[[ PROVIDED RECORDS open ]]
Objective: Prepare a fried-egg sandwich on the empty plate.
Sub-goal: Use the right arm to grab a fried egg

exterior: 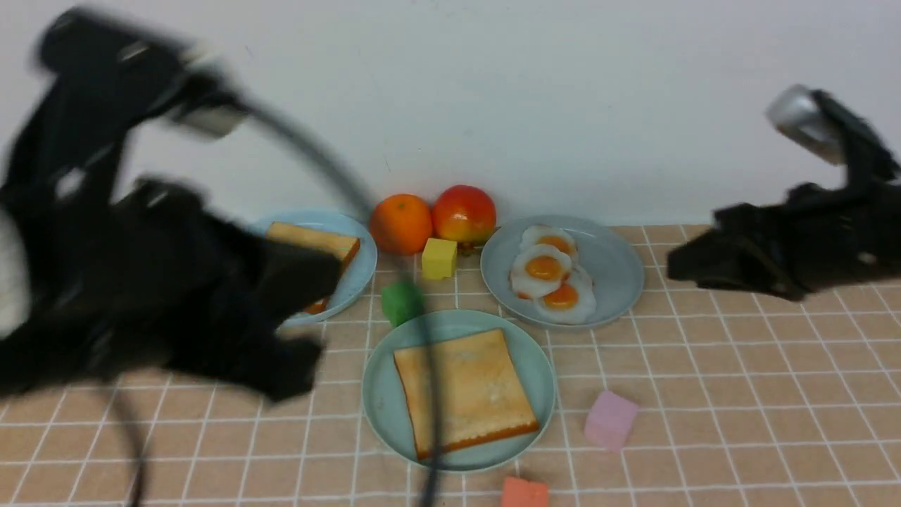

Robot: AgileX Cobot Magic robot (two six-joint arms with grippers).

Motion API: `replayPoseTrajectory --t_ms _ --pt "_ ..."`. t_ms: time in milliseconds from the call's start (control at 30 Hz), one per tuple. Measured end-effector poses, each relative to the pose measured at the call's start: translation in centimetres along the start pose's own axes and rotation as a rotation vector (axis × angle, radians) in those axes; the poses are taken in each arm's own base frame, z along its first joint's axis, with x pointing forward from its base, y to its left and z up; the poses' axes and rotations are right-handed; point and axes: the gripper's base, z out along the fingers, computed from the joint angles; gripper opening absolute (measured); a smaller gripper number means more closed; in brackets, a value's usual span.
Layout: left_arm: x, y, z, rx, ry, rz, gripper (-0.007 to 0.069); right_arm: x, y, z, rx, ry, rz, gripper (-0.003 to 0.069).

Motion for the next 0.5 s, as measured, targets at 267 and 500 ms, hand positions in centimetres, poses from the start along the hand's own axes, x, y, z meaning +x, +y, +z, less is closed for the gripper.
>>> replayPoseTrajectory --t_ms 267,500 --pt "4.6 0.3 -3.5 0.057 -0.179 -0.066 -0.0013 -4.9 -3.8 8.4 0.048 0.085 -0.035 0.0322" --pt "5.0 0.3 -3.4 0.059 -0.186 -0.069 -0.0013 -7.8 -5.2 14.2 0.038 0.111 -0.085 0.0432"
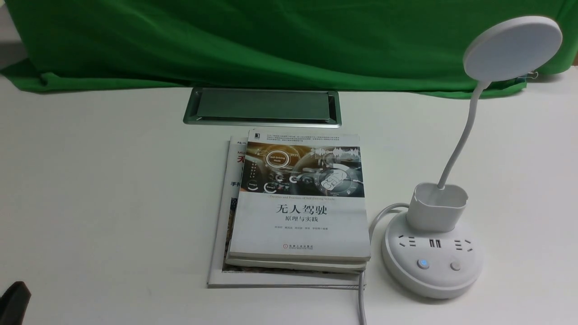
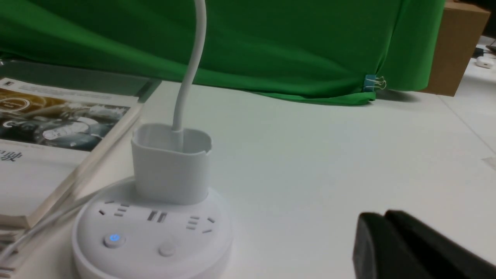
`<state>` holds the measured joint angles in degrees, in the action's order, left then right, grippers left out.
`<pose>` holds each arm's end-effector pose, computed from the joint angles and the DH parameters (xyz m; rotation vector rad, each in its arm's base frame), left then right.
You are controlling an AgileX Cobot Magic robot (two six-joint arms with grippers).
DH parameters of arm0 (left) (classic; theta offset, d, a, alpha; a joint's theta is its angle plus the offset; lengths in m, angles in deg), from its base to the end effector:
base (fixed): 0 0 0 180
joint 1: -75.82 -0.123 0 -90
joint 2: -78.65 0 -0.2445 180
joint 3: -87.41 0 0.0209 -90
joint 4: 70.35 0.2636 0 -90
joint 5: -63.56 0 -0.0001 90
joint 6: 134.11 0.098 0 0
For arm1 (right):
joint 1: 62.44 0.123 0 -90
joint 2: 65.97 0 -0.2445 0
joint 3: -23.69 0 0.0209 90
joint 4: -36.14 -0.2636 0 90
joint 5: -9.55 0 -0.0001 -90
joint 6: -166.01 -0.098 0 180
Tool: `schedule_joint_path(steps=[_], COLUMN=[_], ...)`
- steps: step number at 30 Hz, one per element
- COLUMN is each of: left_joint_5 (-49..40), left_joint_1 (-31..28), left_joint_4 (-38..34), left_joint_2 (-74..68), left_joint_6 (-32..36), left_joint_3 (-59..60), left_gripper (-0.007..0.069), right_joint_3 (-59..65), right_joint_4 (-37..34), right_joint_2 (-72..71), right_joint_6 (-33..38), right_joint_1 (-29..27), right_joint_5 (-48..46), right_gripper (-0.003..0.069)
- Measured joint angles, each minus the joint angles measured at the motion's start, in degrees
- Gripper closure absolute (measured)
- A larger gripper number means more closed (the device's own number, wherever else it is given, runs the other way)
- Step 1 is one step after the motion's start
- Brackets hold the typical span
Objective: Turn off the desk lamp on the white desktop by hand.
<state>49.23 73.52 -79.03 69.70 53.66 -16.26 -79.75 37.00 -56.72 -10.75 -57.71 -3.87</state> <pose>0.1161 0.0010 0.1874 -0.0171 1.7356 -0.0112 0.1164 0.0093 0.1866 -0.1304 1.7270 0.0054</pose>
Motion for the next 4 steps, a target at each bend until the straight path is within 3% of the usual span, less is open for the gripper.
schedule_joint_path(steps=[4], left_joint_5=[0.0], left_joint_1=[0.0], left_joint_4=[0.0], left_joint_2=[0.0], left_joint_6=[0.0], left_joint_3=[0.0], left_gripper=[0.0384], right_joint_3=[0.0], right_joint_4=[0.0], right_joint_2=[0.0], right_joint_6=[0.0], right_joint_1=[0.0], right_joint_5=[0.0], right_gripper=[0.0629])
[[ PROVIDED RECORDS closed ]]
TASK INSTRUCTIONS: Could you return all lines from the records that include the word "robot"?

TASK SOLUTION:
Robot: AgileX Cobot Magic robot (two six-joint arms with grippers).
You are controlling an AgileX Cobot Magic robot (two six-joint arms with grippers).

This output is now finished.